For decades, the tech industry has been enamored with artificial intelligence, the idea that machines can think like humans. Because these machines never get tired — and compute power increases 10x every five years — we expected them to quickly figure out the meaning of life, the universe and everything else. Around 10 years ago, companies such as Moogsoft emerged, claiming that they could make the lives of IT operations teams a whole lot easier by applying AI to the digital exhaust fumes emitted by infrastructure and applications. Blessed by leading analysts, the segment quickly became known as “AIOps.”
The prevailing thought behind AIOps was that patterns in how applications and infrastructure operate could, over time, be determined — and then used to predict when a problem would occur. Even better, maybe problems could even be fixed before anyone noticed. Magic.

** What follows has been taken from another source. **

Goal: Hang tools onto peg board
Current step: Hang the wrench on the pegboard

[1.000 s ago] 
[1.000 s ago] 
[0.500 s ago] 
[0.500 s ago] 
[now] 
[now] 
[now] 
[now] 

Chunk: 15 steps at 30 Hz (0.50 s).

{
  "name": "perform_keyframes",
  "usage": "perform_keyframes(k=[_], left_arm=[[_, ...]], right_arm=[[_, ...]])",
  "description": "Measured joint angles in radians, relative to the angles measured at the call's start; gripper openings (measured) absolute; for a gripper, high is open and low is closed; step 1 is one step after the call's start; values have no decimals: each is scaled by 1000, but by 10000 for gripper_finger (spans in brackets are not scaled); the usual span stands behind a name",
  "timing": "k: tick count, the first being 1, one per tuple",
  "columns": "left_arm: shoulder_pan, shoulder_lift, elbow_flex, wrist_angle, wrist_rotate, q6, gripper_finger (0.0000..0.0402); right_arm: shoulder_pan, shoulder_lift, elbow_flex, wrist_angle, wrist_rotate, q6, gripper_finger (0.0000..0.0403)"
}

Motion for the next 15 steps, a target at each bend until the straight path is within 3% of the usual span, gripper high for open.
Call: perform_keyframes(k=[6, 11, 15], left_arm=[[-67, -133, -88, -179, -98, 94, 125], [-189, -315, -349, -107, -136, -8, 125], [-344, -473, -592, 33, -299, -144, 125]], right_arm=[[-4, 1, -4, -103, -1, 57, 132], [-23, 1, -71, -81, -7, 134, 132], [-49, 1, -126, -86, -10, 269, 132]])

Like most magic, though, not everything is as it appears.
Machine learning is like having 1,000 first graders at your disposal. They’re smart enough to be taught to identify a spike in a chart—or a kitten—and alert you when they see one. However, enterprise environments are inherently noisy. If you ask to be notified every time your first graders see a kitten (spike), get ready to receive a lot of notifications. This simple example highlights why ML is great for identifying kittens in consumer search but not so great for identifying problems with enterprise applications.
What makes matters worse is that modern applications change every day, which means that there will be no predictable pattern in their operation. Put another way, the digital exhaust the application emits cannot be used to create a useful model to detect anomalies.
Most AIOps projects became consulting exercises in writing complex alerting rules. Often, they were great at detecting and predicting things you already knew about but singularly useless in helping with “unknown” problems—the problems you’ve never seen before—and the things SREs troubleshoot in distributed applications and struggle with daily.
The Dawn of Generative AI
Just as the sun appeared to be setting on AIOps, we witnessed the dawn of generative AI. AIOps and generative AI both have the acronym ‘AI’ in them, but that’s where the similarity ends. Generative AI uses large language models (LLMs) to better interpret—and respond to—inquiries. The humble chatbot, aka ChatGPT, quickly became the killer app. Powered by LLMs, ChatGPT talked sense most of the time on almost any topic.
Of course, just like with AIOps, it’s easy to jump to magical conclusions regarding the capabilities of this new technology. ‘Why can’t I just train an LLM on my telemetry data and then ask ChatGPT what the problem is?’ That would imply that telemetry not only had the necessary structure—which it doesn’t—but also that LLMs can reason. Which they can’t.
Let’s dial back the expectations from magical to practical.
LLMs are amazing at interpreting natural language requests and returning coherent results. Every product should, by default, use a GPT-based interface to enable users to access help. In addition, most observability tools use a proprietary scripting language. Every product should also provide a “copilot” so users can generate scripts from natural language inputs. The combination of GPT Help and copilots can provide a 50% boost in productivity to new users.
But what about helping users with the troubleshooting process? LLMs are statistical engines. The next word in a sentence is calculated based on prior words generated and what the most likely next word should be. Imagine applying that to incidents instead of sentences. Instead of generating the next word in a sentence, perhaps you could generate the next step in the troubleshooting flow. That would mean SRE teams could benefit from dynamically created runbooks—always up-to-date and based on the latest and greatest insights.
And we could take it one step further. Instead of simply creating a runbook, what about executing the steps in the runbook before the SRE engages in the incident? Imagine coming to an incident and being presented with a custom dashboard for the specific incident that contains all the data necessary to conduct the investigation. That alone saves an hour in most enterprise troubleshooting flows without promising any “magic.”
AIOps promised a deterministic answer to a non-deterministic problem. It just wasn’t possible to analyze terabytes of machine-generated data and accurately predict a problem with an application, let alone determine the root cause. And generative AI won’t do that, either.
But generative AI can go to so many places that AIOps could never. It provides a general-purpose approach that can be applied in many different ways. Generative AI will lower the barrier to using practically any new tooling, making it easier for everyone to perform common tasks and get up to speed on new scripting languages. Heck, you might never have to write a regex or look up an error message ever again! In addition, LLMs can statistically determine the best next step and, therefore, should be able to make troubleshooting flows more repeatable while benefiting from the most current incident knowledge.
Yes, the SRE still plays a huge role. Of course, LLMs can’t answer questions the underlying tooling is incapable of answering. But I’ll still make the bold statement that five years from now, the average MTTR will be half of what it is today.